The 21 cm Line: One of the most important windows to the mysteries of the cosmos is the 21...

The 21 cm Line: One of the most important windows to the mysteries of the cosmos is the 21 cm line. With it, astronomers map hydrogen throughout the universe. An important trait is that it involves a highly forbidden transition that is, accordingly, quite long-lived. But it is also an excellent example of the coupling of angular momenta. Hydrogen's ground state has no spin-orbit interaction—for ℓ =0 there is no orbit. However, the proton and electron magnetic moments do interact. Consider the following simple model, (a) The proton sees itself surrounded by a spherically symmetric cloud of 1s electron, which has an intrinsic magnetic dipole moment/spin that, of course, has a direction.

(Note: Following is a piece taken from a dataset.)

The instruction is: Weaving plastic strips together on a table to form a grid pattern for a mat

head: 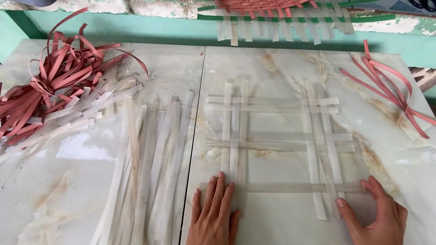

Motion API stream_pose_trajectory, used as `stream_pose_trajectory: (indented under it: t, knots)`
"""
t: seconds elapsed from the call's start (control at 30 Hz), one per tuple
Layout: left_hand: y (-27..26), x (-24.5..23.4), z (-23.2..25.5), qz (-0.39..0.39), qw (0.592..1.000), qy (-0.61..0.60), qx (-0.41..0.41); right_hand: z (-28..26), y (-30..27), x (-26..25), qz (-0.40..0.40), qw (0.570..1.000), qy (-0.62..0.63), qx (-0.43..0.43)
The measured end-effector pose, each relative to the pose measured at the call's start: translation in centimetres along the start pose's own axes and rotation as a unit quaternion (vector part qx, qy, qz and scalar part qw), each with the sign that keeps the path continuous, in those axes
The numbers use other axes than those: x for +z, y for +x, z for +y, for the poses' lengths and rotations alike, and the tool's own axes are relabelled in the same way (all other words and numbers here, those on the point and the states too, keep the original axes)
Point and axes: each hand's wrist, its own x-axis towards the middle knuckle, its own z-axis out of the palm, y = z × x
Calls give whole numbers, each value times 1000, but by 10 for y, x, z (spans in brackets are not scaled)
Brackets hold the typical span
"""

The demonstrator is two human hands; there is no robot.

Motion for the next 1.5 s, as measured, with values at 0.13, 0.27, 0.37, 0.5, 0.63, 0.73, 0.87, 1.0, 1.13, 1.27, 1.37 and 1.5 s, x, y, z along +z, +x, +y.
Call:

For the purpose of investigating its effect on the proton, treat this dispersed magnetic moment as behaving effectively like a single loop of current whose radius is a0, then find the magnetic field at the middle of the loop in terms of e, ħ, me, μ0, and a0. (b) The proton sits right in the middle of the electron's magnetic moment. Like the electron, the proton is a spin½ particle, with only two possible orientations in a magnetic field. Noting, however, that its spin and magnetic moment are parallel rather than opposite, would the interaction energy be lower with the proton's spin aligned or antialigned with that of the electron? (c) For the proton, g is 5.6. Obtain a rough value for the energy difference between the two orientations, (d) What would be the wavelength of a photon that carries away this energy difference?